The statistically significant change in self-compassion levels among the participants can be attributed to the program’s focus on self-autonomy, mutual respect, and equality throughout all workshop sessions5,7,9. Program instructors consistently emphasized the importance of recognizing one’s own preferences and emotional needs through direct advice and co-creating mental health installations with the students. From the first to the last session, facilitators respected students’ decisions and communicated constructively about the feasibility of their ideas5,9. These key elements of co-production foster self-compassion through respect and recognition5,15. Additionally, the experience of co-creating mental health installations for their peers is an act of self-kindness among the students, highlighting the importance of prioritizing their needs, which further enhances their self-compassion15.
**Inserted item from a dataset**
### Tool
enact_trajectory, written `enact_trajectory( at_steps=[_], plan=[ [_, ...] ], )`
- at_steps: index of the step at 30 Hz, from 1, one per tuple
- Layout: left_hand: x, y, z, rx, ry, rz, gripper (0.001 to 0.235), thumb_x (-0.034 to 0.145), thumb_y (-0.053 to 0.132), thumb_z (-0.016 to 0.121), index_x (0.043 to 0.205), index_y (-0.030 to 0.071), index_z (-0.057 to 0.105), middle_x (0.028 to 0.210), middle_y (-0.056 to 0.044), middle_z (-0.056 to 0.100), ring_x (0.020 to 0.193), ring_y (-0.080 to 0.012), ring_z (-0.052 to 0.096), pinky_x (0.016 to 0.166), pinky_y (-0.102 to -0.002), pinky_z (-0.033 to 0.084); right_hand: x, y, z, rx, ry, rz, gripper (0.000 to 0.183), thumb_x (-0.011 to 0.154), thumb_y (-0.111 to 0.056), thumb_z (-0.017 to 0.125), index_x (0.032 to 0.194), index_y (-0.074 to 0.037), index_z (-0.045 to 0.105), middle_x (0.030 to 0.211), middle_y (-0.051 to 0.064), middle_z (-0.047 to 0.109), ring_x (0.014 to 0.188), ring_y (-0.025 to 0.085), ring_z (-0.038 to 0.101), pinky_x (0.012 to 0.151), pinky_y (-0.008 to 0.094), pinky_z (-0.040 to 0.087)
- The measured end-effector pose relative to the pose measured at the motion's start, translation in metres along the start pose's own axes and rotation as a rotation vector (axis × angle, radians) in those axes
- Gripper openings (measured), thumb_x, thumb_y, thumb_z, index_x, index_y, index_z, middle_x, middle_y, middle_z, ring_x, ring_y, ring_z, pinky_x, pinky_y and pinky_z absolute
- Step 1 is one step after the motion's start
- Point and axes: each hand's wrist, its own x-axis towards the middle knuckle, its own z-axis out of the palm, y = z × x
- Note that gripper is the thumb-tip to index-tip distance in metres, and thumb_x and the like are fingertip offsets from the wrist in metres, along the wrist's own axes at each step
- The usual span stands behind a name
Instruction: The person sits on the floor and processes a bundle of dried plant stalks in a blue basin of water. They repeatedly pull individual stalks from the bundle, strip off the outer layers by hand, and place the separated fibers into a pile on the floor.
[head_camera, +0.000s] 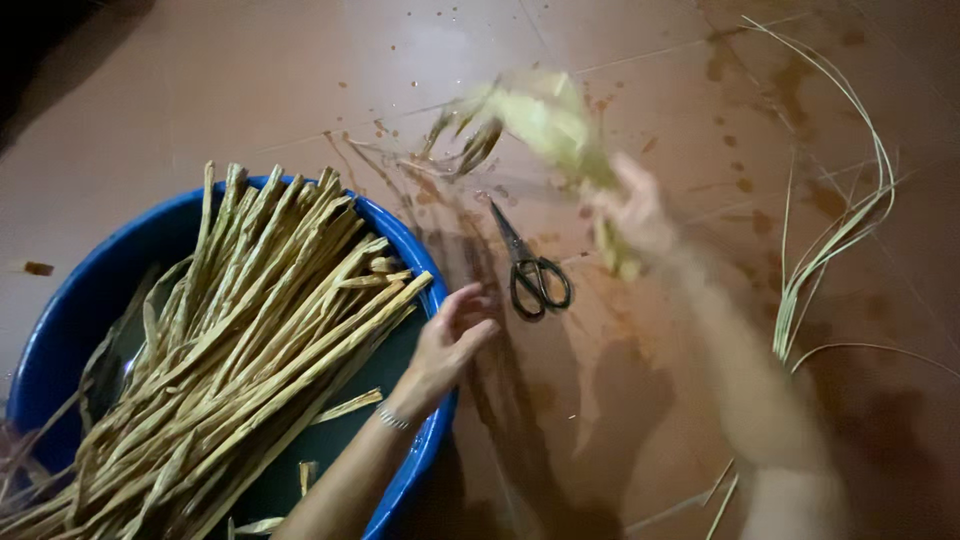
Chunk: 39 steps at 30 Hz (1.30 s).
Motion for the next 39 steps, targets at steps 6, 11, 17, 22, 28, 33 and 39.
enact_trajectory(
  at_steps=[6,11,17,22,28,33,39],
  plan=[
    [-0.063,0.021,-0.076,0.363,0.124,-0.065,0.034,0.095,0.019,0.066,0.128,0.010,0.067,0.117,-0.007,0.076,0.103,-0.0117,0.072,0.090,-0.029,0.062,0.015,0.009,-0.081,0.000,0.135,-0.405,0.040,0.103,-0.002,0.058,0.143,0.001,0.053,0.107,0.011,0.065,0.085,0.017,0.070,0.071,0.032,0.062],
    [-0.095,0.006,-0.141,0.995,0.280,0.133,0.028,0.090,0.026,0.070,0.116,0.016,0.072,0.111,-0.005,0.074,0.086,-0.0175,0.068,0.073,-0.032,0.057,-0.018,0.103,-0.108,-0.205,0.208,0.194,0.057,0.098,-0.015,0.065,0.153,-0.019,0.051,0.103,0.008,0.072,0.081,0.016,0.063,0.067,0.033,0.054],
    [-0.108,0.005,-0.166,1.618,0.470,0.143,0.049,0.074,0.034,0.078,0.117,0.011,0.070,0.117,-0.015,0.062,0.107,-0.0318,0.057,0.085,-0.046,0.047,-0.029,0.233,-0.102,-1.096,0.120,0.311,0.072,0.092,-0.024,0.075,0.154,-0.013,0.042,0.126,0.022,0.061,0.109,0.039,0.055,0.085,0.053,0.048],
    [-0.117,0.003,-0.167,1.458,0.519,0.256,0.032,0.085,0.022,0.076,0.116,0.016,0.068,0.112,-0.009,0.061,0.109,-0.0293,0.058,0.092,-0.047,0.045,-0.017,0.155,-0.034,-0.804,0.115,0.000,0.048,0.094,-0.027,0.071,0.137,-0.007,0.059,0.123,0.020,0.068,0.115,0.034,0.066,0.095,0.048,0.054],
    [-0.133,-0.004,-0.144,1.274,0.459,0.180,0.029,0.100,0.010,0.061,0.128,0.008,0.059,0.092,-0.016,0.066,0.084,-0.0337,0.065,0.073,-0.048,0.054,-0.030,0.023,0.136,-0.684,-0.283,-0.496,0.032,0.091,-0.026,0.066,0.117,-0.009,0.072,0.112,0.011,0.075,0.097,0.026,0.072,0.087,0.043,0.055],
    [-0.155,-0.060,-0.144,1.030,0.413,-0.020,0.020,0.097,0.017,0.063,0.114,0.008,0.058,0.089,-0.021,0.070,0.085,-0.0424,0.069,0.073,-0.055,0.054,-0.042,0.023,0.242,-0.904,-0.495,-0.569,0.019,0.089,-0.031,0.072,0.096,-0.013,0.074,0.100,0.009,0.075,0.099,0.031,0.070,0.086,0.046,0.055],
    [-0.163,-0.166,-0.199,1.119,0.224,-0.232,0.028,0.076,0.014,0.072,0.100,0.003,0.062,0.091,-0.023,0.070,0.090,-0.0425,0.069,0.078,-0.052,0.056,-0.045,0.102,0.331,-1.299,-0.733,-0.824,0.031,0.080,-0.022,0.066,0.108,-0.007,0.069,0.117,0.017,0.064,0.113,0.039,0.058,0.089,0.052,0.045]
  ],
)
The reduction in self-stigma related to mental illness suggests that the mastery experiences in Healing Space may have contributed to this change7,10. Attitude transformation is often more effective through practical applications involving discussions and real-life experiences10. In Healing Space, students were invited to take the lead with their peers in co-creating installations for all key school stakeholders, including teachers, janitors, and school administrators5. The shift in students’ roles to service providers facilitates their understanding of mental health from the perspective of service providers, resulting in reduced self-stigma related to mental illness10. Additionally, as students become more self-compassionate throughout the workshops, they also become more accepting of their own issues, including potential mental health problems, leading to a decreased level of self-stigma related to mental illness15.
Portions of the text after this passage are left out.